There are tears at the tops of my cheeks and I take advantage of John not looking at me to immediately apprehend them. He stares into his empty glass of bourbon still sitting on the mantel, the cigarette having taken its final resting place inside of it. 

“Even during the case, I dreamed when I _did_ sleep,” his voice sounds so wounded, my heart aches a sensation to pour it in his direction, “I... I never expected to tell anyone this, but I dream of that night at Paresis Hall. It,” hitches loud for how quiet it is in my parlor, “comes and goes, but it’s always right there being tied up and drugged on chloral while almost being taken sexually advantage of by those poor boys with Ellison and Riley watching the whole time.” 

“Jesus. Jesus Christ!” and I jump out of my chair immediately feeling lightheaded, my eyelids wide on John. My image of his forearm lifting to the mantel momentarily sways, his gaze looking straight down into the fire box. 

“Laszlo, listen,” his other large palm gestures in my direction, that cautiousness now nowhere near a humor. John still cannot look any more sober as his sad brown eyes turn towards my own. I know this look to be one where I must withdraw my career from the equation. “You knew to an extent from what Stevie told you. I don’t know by how much and the John Beecham case was so periodically erratic, I just put it all out of my mind.” 

“Young Taggert _did_ say he went at all of those girls and the mobsters to get to you, that you were drugged and they were going for your wallet.” 

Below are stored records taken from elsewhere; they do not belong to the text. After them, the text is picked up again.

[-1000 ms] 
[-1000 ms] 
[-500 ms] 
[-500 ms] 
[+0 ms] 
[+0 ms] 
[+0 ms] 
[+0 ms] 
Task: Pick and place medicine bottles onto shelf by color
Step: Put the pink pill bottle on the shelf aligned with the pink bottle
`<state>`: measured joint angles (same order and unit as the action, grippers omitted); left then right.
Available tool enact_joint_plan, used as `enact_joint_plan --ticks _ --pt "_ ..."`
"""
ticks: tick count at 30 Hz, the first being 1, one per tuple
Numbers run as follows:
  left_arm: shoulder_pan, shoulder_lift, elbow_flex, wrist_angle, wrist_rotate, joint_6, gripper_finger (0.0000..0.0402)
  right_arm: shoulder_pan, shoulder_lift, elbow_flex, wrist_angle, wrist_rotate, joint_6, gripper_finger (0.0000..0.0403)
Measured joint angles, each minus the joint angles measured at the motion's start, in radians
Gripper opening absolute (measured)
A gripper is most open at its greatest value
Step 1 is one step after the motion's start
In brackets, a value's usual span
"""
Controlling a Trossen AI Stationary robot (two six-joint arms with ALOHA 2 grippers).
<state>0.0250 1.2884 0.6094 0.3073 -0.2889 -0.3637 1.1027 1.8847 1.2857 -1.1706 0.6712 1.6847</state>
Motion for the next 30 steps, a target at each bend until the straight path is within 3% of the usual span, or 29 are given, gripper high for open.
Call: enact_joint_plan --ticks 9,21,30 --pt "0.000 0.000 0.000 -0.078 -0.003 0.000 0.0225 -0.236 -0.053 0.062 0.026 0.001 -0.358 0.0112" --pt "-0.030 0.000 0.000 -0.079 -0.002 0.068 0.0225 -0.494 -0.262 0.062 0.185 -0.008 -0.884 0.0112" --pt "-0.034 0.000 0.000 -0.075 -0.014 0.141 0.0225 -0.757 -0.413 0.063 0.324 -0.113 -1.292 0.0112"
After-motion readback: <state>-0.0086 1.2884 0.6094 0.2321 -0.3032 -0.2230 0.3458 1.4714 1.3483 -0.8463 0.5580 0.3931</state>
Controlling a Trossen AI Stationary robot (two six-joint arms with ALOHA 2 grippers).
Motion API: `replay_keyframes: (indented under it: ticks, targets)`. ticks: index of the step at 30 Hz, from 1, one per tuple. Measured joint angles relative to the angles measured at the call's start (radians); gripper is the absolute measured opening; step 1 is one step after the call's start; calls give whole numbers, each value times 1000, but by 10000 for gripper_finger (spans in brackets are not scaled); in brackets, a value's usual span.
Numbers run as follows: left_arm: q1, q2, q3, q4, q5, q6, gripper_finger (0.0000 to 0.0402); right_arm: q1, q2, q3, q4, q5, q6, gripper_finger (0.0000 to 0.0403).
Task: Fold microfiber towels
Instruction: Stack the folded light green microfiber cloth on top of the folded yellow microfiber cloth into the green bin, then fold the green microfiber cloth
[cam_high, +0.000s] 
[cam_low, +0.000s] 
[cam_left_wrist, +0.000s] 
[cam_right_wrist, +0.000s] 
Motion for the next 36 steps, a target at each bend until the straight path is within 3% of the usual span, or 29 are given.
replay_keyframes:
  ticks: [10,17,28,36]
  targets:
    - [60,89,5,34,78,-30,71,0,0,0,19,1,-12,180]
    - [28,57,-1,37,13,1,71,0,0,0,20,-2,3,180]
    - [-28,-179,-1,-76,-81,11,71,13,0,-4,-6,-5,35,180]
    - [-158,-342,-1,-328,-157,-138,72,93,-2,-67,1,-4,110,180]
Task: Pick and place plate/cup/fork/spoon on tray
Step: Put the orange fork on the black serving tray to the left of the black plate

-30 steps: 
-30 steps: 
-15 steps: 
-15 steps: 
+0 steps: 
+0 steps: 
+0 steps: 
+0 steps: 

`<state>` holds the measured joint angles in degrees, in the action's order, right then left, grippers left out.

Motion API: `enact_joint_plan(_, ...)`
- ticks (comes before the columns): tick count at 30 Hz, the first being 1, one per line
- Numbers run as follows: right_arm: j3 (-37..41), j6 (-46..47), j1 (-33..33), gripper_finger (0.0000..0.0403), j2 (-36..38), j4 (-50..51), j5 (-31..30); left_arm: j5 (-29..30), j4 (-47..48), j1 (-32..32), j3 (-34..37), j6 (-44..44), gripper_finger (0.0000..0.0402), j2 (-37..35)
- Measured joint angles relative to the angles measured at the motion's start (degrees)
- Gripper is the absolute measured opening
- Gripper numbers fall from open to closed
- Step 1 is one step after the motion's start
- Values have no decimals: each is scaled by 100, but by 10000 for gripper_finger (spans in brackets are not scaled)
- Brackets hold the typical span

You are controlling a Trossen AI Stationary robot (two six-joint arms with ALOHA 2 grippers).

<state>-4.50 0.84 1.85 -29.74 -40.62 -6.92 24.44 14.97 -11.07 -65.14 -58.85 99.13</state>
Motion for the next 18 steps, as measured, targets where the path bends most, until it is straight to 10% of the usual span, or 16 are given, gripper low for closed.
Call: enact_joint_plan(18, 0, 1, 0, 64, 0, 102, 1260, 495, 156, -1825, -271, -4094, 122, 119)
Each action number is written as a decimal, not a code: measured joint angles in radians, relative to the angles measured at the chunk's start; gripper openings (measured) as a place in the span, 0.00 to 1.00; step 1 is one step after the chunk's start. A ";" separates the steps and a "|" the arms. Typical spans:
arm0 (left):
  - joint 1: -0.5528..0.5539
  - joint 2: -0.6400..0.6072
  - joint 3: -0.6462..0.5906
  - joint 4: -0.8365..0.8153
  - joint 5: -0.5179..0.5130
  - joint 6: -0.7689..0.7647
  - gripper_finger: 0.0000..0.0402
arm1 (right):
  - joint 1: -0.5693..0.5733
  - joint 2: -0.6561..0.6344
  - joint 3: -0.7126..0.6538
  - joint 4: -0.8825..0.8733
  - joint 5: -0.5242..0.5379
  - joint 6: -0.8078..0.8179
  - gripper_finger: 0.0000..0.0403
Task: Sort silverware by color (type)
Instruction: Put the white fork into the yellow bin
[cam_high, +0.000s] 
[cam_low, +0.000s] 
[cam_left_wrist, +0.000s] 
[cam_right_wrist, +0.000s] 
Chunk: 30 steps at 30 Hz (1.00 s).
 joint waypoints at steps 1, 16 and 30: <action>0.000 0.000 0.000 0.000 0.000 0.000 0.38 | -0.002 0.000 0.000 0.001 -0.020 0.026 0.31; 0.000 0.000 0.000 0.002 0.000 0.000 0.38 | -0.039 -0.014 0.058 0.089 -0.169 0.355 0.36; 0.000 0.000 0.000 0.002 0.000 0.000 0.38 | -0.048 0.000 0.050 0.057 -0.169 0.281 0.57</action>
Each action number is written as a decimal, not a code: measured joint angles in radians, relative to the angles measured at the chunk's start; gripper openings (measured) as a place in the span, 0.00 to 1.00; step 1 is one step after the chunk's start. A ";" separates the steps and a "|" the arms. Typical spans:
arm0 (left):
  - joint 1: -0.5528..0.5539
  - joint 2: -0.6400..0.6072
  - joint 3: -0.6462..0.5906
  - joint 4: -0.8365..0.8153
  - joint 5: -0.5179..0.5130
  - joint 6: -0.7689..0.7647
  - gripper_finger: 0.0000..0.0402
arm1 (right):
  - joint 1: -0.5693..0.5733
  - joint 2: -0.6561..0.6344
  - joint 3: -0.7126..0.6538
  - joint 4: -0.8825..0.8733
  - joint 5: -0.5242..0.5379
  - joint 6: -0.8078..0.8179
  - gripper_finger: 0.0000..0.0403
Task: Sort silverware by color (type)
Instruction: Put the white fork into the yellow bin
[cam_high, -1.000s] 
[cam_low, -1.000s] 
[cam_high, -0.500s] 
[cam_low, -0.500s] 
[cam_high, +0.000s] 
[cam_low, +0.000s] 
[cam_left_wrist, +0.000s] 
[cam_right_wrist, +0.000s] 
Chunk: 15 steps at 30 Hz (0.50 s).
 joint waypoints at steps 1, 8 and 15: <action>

“And apparently my pants as well.” 

I close my eyes to discover my eyelashes pooling in shameless tears. 

“To hear all of the details come from your voice, I... I hate myself for how blasé I treated you that morning, but you _are_ not wrong. So much happened all at once, I... I...” I need to punch or kick something, my fists tightening in accordance to their individual strength. 

“I know, Laszlo,” comes out of John so gently, it almost doesn’t sound like him. His eyes look back down into the firebox before tightly closing, little wrinkles unfurling from their outward corners, “I know and I relive all of it in my dreams just as periodically erratic and they go into the minutest detail. One dream might amplify Riley’s tying me down, another the touch of young hands ripping at my belt.” John’s face cringes into my fireplace and I can do nothing else but sit back down. I am shaking everywhere and yet nowhere, the reminder a harsh blow more towards my nervous system. It is much different coming out of his mouth than from a hyperactive sixteen-year-old insomniac's. “I understand what you mean and believe me, Laszlo, I share part of the blame of these last few weeks. I needed my time alone as well; you are not alone in your feelings.” 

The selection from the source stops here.